Believe!
It was a walk I will always remember. My grandmother had just died and I was distraught about her death and my failure to be a witness to her. My grandma who I had never known to go to church and never speak openly of faith, died at age 91. It had always puzzled me, my dad’s side of the family. There could not be more loving, giving, caring people. Growing up I always wanted to ask my grandma about Jesus, but I never could find the courage. The only evidence I ever saw of a faith was a cheap plastic framed picture of Jesus that hung on my grandma’s wall in her small bedroom. I hadn’t been in that room for many years.
The last time I saw my grandma was in a hospital room. She was battling a blood clot in her lung and had an oxygen tube in her nose. At one moment she was with us. Then she would drift off for a minute and wake to say something a bit delusional that indicated for me that I only had one last chance to ask my grandma about Jesus. Did she love Jesus? She had just looked at my aunt and I and expressed her love for us all, so I thought this is my moment. I asked the question. “Grandma do you know Jesus as your Lord and Savior?” She lifted her head and answered, “Jesus, is he the one who stole my purse?” My aunt looked at me mortified with an expression that said “what are you doing?” I left that hospital room humiliated and embarrassed. She died that night.

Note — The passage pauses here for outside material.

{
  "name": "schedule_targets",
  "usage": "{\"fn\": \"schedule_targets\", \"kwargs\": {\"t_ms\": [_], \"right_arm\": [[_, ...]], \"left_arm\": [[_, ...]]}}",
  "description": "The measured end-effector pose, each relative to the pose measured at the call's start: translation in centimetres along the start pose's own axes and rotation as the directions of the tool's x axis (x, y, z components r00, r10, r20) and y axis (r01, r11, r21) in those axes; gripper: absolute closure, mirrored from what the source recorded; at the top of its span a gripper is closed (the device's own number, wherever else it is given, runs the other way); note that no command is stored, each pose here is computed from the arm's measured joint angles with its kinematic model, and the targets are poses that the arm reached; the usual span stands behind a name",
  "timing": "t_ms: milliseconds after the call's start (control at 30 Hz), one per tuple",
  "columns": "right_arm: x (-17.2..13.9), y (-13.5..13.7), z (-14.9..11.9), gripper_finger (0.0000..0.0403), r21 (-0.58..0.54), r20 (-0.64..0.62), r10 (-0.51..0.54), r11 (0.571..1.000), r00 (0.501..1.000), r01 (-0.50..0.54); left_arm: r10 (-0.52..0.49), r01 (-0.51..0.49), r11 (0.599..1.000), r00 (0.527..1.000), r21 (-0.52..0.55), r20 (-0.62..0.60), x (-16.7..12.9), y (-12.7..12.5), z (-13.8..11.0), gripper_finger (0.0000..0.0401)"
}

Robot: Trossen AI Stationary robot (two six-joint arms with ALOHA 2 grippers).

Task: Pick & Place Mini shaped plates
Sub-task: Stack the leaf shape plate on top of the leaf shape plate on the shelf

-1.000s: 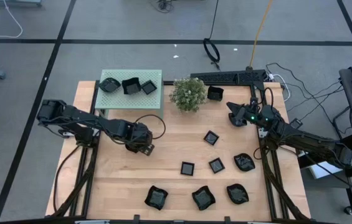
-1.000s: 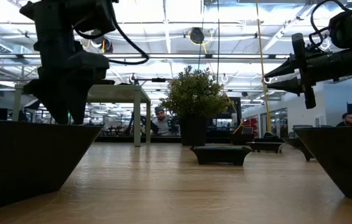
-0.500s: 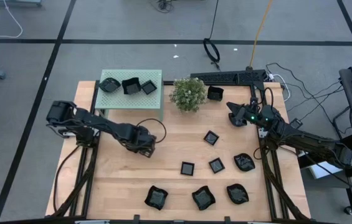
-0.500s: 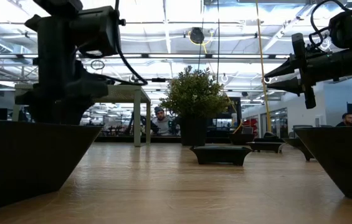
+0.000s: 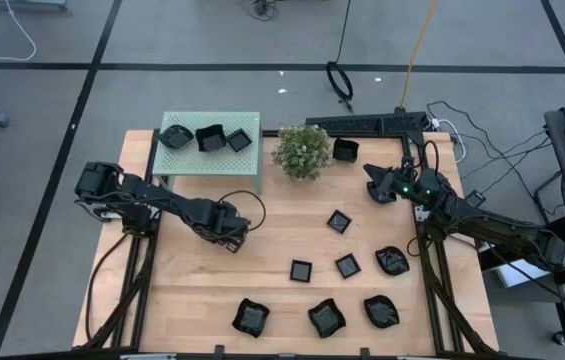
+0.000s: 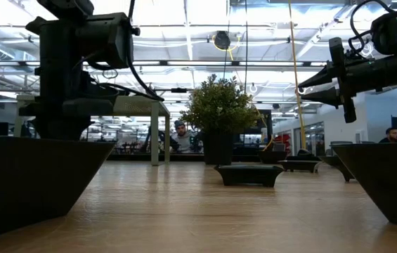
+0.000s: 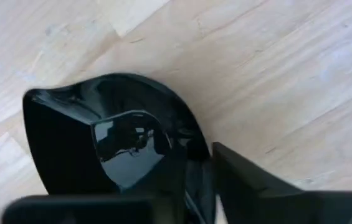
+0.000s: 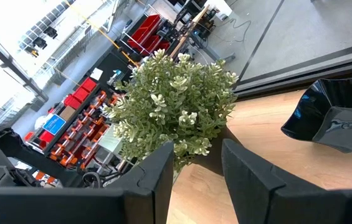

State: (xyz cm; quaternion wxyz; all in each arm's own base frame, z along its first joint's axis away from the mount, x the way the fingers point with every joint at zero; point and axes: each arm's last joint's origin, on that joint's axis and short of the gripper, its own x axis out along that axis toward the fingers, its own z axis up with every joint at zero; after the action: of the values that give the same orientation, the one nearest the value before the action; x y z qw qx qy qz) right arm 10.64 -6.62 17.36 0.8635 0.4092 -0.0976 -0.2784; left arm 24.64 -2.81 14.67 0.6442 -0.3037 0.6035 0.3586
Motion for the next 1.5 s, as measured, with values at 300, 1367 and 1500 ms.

The next day God and I battled on a long walk. I remember the sky being particularly clear and beautiful, and I looked up and had a conversation with him in my mind. “I can’t do this. I am a shy person. It’s just who I am. I have prayed for her for years. You let me down. Now I will never know. Do not ask me to share my faith with anyone ever again!” Those were some of my rantings and accusations I threw at God on that walk. What I heard in return was “go into her room.” At the time I didn’t have a profound understanding that God had just spoken to me. Now that I look back, I know it was God because– I argued with him. “Oh no, a cheaply framed picture of Jesus on a bedroom wall does not mean you have given your life to Jesus.” “Go into her room” is what I heard. Would that picture hanging on her wall give me peace? I thought not!
A few days later after her funeral, I sat among a gathering of family and friends in my grandma’s living room. I thought maybe I would find comfort in looking at that picture on her wall, but I really doubted it. I was nervous when I asked if it would be ok to go in her room. I didn’t know why.
As I opened the door to her bedroom, my heart was pounding and I looked to the wall in front of me where I remember the picture being. My hope plummeted as I saw a mirror hanging where that picture had been. “See, it’s not even there,” I threw at God in my mind with contempt.
When I spun around to go back out the door, I froze. There it was, the picture I remembered. It was surrounded by three more pictures of Jesus in different settings. There were several crosses on the wall, bible verses stuck in the door frame, an angel pin I had once given her, dried palm leaves that her other grandchildren had brought her after Palm Sunday services, and statues of Jesus. I had to take a second look to make sure that it was not a tribute to Elvis. In that fleeting moment while I stood frozen, I know this sounds crazy, but I felt a flutter, and I know an angel stood behind me whispering in my ear, “Your grandma is fine. This is for you. Your grandma is fine.”
The moment was over when my dad barged in the room. I pointed at the wall and asked, “Why didn’t I know this?” He just laughed and said, “Oh, your grandma always loved Jesus.” I just smiled and took that picture and walked out of the room.
I have always wanted to tell this story even though it makes me sound crazy.
I may never have that kind of experience again, but it had a profound effect on my faith. God has such a sense of humor. I just know that he and my grandma are laughing and loving the moment when she told me that Jesus stole her purse! Believe!